The new product will be introduced along with Microsoft’s Windows ReadyDrive feature at the U.S. software maker’s annual Windows Hardware Engineering Conference on May 24 in Seattle. ReadyDrive refers to software technology that supports the HHD.

The HHD is the convergence of a flash memory chip and a conventional platter-type magnetic disk drive. To save the time and energy spent spinning a metal disk drive it is designed to use static flash memory when starting a PC,.

Samsung and Microsoft have been co-developing the product and revealed the first prototype at the same conference last year. But this year’s model will be almost identical with what will be sold in the market later this year, though the basic concept of the product was unchanged, Samsung said on Monday.

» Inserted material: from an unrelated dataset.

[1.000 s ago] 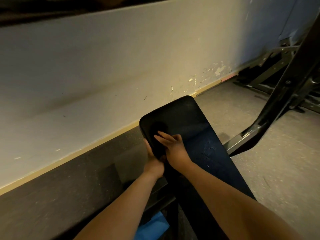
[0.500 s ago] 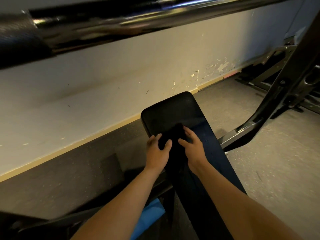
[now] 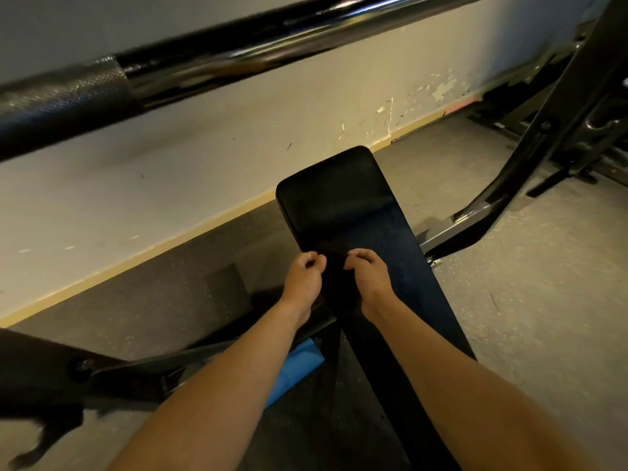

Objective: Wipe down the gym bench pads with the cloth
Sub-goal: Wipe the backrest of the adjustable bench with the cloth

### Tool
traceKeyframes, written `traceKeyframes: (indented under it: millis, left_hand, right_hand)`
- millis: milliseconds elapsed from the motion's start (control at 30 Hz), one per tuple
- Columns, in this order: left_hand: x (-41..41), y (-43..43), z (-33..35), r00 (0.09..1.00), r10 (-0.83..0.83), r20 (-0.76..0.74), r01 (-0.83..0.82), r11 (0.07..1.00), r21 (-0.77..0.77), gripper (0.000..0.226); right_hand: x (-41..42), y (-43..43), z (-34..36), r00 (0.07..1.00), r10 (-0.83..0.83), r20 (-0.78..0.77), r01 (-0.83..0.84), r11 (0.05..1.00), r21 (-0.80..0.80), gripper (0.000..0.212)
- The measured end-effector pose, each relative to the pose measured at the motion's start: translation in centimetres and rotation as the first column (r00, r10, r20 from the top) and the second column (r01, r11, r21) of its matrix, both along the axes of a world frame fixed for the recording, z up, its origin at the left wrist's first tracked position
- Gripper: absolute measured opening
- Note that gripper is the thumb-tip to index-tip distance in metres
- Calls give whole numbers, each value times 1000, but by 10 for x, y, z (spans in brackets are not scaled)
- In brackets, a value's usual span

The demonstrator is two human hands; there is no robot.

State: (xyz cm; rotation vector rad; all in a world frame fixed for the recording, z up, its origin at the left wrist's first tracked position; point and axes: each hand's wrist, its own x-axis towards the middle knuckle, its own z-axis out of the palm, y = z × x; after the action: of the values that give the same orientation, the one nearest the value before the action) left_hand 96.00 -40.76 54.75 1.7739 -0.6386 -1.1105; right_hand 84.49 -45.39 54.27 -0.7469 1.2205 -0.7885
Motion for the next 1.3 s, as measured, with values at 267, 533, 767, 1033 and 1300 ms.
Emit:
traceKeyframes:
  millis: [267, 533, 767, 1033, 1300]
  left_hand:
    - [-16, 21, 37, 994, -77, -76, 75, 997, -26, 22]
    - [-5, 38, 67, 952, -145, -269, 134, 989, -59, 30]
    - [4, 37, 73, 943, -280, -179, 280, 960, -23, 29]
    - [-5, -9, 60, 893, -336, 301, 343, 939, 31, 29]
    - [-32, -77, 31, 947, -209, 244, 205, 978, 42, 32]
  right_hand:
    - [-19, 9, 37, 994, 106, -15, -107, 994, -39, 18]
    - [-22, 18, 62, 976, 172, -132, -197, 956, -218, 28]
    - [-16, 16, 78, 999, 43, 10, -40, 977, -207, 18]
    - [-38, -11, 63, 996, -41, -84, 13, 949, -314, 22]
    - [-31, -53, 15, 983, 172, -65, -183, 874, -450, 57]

This one will be more fitted to Windows Vista as Microsoft plans to release the new operating system within this year. We have tailored the hybrid disk to Windows Vista,’’ said Samsung’s public relations official Lee Seung-han.

The Hard disk drive is the most used data-storing device of a PC. The hard disk drive market is becoming more lucrative year by year. According to market researcher iSuppli, global hard drive sales increased 23 percent from 305 million units in 2004 to 376 million in 2005.

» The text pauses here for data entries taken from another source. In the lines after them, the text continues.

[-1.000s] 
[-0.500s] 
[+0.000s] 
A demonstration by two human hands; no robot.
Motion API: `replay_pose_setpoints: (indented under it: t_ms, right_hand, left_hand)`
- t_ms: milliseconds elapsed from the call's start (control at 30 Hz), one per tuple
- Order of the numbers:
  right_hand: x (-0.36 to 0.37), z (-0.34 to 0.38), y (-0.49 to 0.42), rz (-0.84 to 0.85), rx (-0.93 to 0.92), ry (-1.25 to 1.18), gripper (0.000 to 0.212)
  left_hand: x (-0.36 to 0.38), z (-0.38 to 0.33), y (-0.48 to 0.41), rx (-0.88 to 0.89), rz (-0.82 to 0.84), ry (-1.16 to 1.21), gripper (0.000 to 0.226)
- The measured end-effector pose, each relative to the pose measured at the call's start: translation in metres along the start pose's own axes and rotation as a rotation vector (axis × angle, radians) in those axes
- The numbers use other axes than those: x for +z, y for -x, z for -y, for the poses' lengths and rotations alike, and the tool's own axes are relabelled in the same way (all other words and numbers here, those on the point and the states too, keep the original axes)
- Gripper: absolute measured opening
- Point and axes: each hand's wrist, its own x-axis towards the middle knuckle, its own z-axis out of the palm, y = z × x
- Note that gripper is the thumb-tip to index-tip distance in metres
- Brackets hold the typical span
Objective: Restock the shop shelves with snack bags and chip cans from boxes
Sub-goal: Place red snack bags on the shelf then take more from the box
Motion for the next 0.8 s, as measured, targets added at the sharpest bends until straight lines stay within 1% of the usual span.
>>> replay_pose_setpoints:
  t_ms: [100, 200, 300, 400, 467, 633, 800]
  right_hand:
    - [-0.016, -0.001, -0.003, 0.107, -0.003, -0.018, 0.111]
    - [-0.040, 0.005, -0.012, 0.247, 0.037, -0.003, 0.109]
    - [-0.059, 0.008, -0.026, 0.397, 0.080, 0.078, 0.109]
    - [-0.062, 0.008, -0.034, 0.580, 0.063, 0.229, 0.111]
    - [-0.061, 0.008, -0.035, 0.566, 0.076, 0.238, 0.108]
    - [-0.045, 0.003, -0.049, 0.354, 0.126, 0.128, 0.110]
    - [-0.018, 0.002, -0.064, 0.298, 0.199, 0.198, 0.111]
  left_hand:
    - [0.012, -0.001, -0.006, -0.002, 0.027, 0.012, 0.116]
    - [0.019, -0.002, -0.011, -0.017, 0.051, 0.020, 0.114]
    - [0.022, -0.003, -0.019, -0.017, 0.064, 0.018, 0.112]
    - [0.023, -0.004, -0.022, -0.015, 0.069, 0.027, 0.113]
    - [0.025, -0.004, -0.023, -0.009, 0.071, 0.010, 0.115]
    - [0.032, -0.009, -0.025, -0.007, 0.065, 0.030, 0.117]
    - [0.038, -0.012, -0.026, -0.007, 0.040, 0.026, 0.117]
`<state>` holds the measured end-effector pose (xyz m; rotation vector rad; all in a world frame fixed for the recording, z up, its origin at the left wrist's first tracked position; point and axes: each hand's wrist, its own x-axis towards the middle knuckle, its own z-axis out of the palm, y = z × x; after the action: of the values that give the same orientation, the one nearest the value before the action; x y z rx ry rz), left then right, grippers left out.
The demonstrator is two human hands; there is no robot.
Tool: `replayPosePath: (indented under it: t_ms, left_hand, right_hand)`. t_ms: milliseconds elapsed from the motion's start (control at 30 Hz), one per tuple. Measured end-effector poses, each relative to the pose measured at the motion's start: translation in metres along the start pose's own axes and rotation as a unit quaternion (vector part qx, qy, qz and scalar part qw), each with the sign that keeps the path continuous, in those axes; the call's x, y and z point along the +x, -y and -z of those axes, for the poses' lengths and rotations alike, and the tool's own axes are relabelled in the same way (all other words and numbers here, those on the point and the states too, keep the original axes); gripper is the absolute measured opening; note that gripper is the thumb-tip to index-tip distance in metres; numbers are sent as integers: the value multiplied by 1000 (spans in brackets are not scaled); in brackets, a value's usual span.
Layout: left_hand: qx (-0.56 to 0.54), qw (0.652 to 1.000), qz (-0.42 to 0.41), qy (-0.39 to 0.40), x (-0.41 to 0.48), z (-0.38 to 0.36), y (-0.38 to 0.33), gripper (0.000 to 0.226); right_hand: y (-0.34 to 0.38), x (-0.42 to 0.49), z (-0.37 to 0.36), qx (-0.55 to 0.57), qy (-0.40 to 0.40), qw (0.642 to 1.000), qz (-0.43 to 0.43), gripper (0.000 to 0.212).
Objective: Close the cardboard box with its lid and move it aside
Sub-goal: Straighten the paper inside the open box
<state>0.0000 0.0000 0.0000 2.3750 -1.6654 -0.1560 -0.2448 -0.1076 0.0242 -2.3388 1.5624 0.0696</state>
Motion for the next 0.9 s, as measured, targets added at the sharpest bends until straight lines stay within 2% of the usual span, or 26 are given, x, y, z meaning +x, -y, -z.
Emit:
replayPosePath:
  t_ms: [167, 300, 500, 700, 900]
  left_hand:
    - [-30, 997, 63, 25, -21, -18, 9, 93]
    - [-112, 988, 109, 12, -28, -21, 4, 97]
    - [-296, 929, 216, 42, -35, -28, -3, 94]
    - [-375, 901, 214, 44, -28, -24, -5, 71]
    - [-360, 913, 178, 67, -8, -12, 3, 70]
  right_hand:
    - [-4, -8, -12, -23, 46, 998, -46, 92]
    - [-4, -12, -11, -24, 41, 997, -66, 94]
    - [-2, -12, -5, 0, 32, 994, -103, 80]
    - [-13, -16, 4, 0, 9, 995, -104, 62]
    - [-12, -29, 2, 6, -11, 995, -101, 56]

Samsung is the sixth largest maker in the world, with a 7.2 percent share in 2005.

The HHD has been developed at Samsung Electronics’ semiconductor division. The company hopes the HHD will be the gap-filler between the traditional hard disk and next-generation flash-driven hard drives, which Samsung aims selling as early as next year.

The world’s largest flash memory maker hopes it can expand its memory chip market dominance to the hard drive market by developing flash-driven static disk drives (SDD). However, high prices and a low storage capacity of flash memory are hindering the commercialization of the SDD, leaving the market opportunity to the hybrid drives.

The two firms aim to market the HHD- and ReadyDrive-equipped laptops from late this year in accordance with the launching of Windows Vista. The HHD and ReadyDrive technologies are expected to perform a crucial role in Windows Vista by improving both performance and credibility. Windows Vista will leverage the feature to speed up the system and elongate battery life, while making it less vulnerable to external shock.
 
best of both worlds then,flash memory chip and a conventional platter-type magnetic disk drive. things can only get better.
 
Samsung/MS Claims are not only do you have instant boot-up (somewhere between I-Ram and RAID) but that it's also 1.5x faster than a SATA2 in 'normal' operation.

Of course the power draw is a lot less - designed for notebooks but can easily be made desktop friendly, everything your yonah/merom desktop system would need ;)
 
Think I read something about Toshiba trying to do this also in a mag once. I know Toshiba has a 2p sized 4Gb HDD but I dunno what else they have.

Pretty kewl tho :P

Boardy
 
No word on price i notice.

I thought they had given up on this, i remember the announcement that they were going for it about a year ago.

Interesting points raised in several articles i have read, a year ago the big problem with the technology was the reliability of the NAND at only 100 000 write/erase cycles, which isnt a lot.

Article written just over one year ago here, hopefully these issues have been sorted:

http://www.overclockers.com/tips00771/

Will be interesting to see how well it works.